WORK REQUIRED:
Every line from the one with "- The call's" to the one with "- Gripper: absolute measured opening", including those two, is to be copied exactly; all other lines of the entries below are left out.

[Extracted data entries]

##############################

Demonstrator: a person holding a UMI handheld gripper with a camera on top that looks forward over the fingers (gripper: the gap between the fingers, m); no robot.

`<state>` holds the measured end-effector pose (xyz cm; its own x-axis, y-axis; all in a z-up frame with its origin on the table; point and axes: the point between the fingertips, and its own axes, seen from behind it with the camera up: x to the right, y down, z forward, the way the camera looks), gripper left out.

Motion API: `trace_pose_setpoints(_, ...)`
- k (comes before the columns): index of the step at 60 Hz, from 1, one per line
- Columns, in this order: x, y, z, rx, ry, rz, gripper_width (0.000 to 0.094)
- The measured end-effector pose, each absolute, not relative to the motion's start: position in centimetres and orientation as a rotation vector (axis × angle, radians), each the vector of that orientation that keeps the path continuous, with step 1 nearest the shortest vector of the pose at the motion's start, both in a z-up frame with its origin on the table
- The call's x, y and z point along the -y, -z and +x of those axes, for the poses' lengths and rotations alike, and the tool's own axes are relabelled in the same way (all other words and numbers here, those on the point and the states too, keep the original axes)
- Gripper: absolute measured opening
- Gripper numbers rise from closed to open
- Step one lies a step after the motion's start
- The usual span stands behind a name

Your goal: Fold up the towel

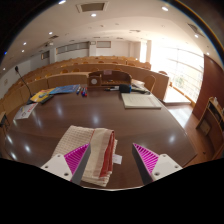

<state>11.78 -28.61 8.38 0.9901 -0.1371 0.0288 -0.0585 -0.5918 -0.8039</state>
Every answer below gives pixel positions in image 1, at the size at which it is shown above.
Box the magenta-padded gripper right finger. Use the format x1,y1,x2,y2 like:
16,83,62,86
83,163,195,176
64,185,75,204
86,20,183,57
131,142,184,186

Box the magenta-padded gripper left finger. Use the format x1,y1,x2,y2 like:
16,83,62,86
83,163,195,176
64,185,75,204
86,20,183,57
40,143,92,186

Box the beige waffle towel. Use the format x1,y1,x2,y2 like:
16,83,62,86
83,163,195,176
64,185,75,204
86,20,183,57
51,125,123,188

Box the white sheet with red print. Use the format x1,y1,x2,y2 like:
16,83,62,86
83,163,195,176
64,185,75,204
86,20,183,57
13,102,39,121

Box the white notepad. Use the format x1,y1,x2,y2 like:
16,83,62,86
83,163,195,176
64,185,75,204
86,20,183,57
120,92,163,110

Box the black remote control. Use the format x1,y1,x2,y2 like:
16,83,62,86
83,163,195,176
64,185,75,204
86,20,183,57
39,94,55,105

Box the wooden shelf unit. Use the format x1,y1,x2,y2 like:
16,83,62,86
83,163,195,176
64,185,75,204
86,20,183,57
195,96,224,152

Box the blue book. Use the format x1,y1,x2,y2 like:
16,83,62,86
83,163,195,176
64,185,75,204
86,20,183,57
49,84,81,96

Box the wooden chair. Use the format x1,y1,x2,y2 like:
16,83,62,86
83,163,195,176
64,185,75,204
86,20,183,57
143,74,157,94

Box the black handheld microphone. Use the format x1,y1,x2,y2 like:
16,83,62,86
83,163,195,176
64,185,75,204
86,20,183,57
118,83,132,94

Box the rows of wooden auditorium seats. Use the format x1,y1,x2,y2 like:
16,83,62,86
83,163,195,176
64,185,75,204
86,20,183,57
0,55,171,113

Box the black gooseneck microphone stand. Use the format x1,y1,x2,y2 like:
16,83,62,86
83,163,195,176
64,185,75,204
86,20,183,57
14,65,35,105

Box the wooden desk organizer with clock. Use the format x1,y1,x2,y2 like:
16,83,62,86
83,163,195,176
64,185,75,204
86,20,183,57
87,69,133,90

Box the round ceiling lights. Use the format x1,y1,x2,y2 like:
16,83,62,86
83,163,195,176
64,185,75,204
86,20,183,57
21,0,211,56

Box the ceiling air vent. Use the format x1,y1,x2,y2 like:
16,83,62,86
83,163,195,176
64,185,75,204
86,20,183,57
76,2,110,14

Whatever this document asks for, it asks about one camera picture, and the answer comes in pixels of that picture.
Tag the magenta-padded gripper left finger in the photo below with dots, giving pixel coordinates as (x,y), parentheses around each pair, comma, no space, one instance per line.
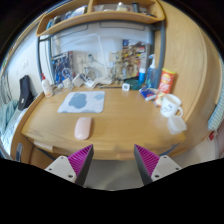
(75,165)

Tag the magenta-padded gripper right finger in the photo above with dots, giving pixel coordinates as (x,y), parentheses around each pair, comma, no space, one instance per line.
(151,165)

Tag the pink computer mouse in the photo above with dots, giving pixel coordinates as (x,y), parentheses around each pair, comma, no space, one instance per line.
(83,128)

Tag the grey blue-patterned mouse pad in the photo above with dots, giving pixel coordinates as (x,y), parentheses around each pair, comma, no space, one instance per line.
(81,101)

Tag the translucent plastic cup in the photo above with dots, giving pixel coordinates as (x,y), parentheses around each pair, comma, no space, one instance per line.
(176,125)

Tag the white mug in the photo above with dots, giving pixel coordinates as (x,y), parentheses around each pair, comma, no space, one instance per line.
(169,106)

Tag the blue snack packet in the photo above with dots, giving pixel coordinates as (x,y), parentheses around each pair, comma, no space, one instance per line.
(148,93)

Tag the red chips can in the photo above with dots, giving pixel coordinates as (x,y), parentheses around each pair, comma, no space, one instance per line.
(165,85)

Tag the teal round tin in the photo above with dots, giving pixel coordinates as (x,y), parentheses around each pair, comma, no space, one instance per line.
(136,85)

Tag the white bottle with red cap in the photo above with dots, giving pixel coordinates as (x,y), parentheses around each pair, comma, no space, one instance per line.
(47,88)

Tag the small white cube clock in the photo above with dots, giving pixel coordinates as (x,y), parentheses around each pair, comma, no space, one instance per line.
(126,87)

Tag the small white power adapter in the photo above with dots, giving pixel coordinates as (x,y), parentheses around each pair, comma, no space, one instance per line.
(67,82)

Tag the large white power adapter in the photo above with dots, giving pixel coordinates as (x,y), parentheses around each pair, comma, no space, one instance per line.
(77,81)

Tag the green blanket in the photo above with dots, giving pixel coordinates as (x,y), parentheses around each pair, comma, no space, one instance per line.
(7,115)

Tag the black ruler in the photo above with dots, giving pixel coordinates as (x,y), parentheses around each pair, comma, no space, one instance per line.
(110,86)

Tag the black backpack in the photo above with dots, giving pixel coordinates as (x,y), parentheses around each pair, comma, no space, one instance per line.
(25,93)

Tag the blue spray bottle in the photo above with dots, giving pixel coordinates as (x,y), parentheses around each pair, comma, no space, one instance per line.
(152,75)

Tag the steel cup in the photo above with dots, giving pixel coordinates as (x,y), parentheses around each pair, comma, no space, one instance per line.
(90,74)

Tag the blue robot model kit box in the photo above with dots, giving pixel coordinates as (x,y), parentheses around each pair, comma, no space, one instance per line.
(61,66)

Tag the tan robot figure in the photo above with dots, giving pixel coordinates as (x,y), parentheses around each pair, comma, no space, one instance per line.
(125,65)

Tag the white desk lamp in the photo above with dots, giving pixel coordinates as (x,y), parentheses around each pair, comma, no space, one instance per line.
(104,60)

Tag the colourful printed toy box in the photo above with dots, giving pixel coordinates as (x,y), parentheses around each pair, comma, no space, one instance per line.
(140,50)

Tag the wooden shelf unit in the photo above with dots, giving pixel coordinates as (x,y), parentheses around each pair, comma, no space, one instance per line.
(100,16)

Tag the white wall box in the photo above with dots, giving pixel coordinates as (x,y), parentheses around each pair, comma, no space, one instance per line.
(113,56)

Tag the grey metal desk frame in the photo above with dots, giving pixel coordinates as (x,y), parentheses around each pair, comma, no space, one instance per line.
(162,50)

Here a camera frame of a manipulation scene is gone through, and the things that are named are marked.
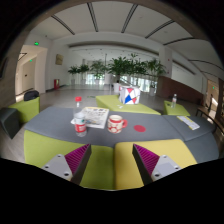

##############################

ANSWER TO THIS EXERCISE:
- The call's x, y and z point along the -y, -z and +x of those axes, for the poses' lengths and rotations alike, and the tool's own axes are relabelled in the same way (all other words and numbers here, those on the point and the states too, keep the original axes)
- Gripper: absolute measured opening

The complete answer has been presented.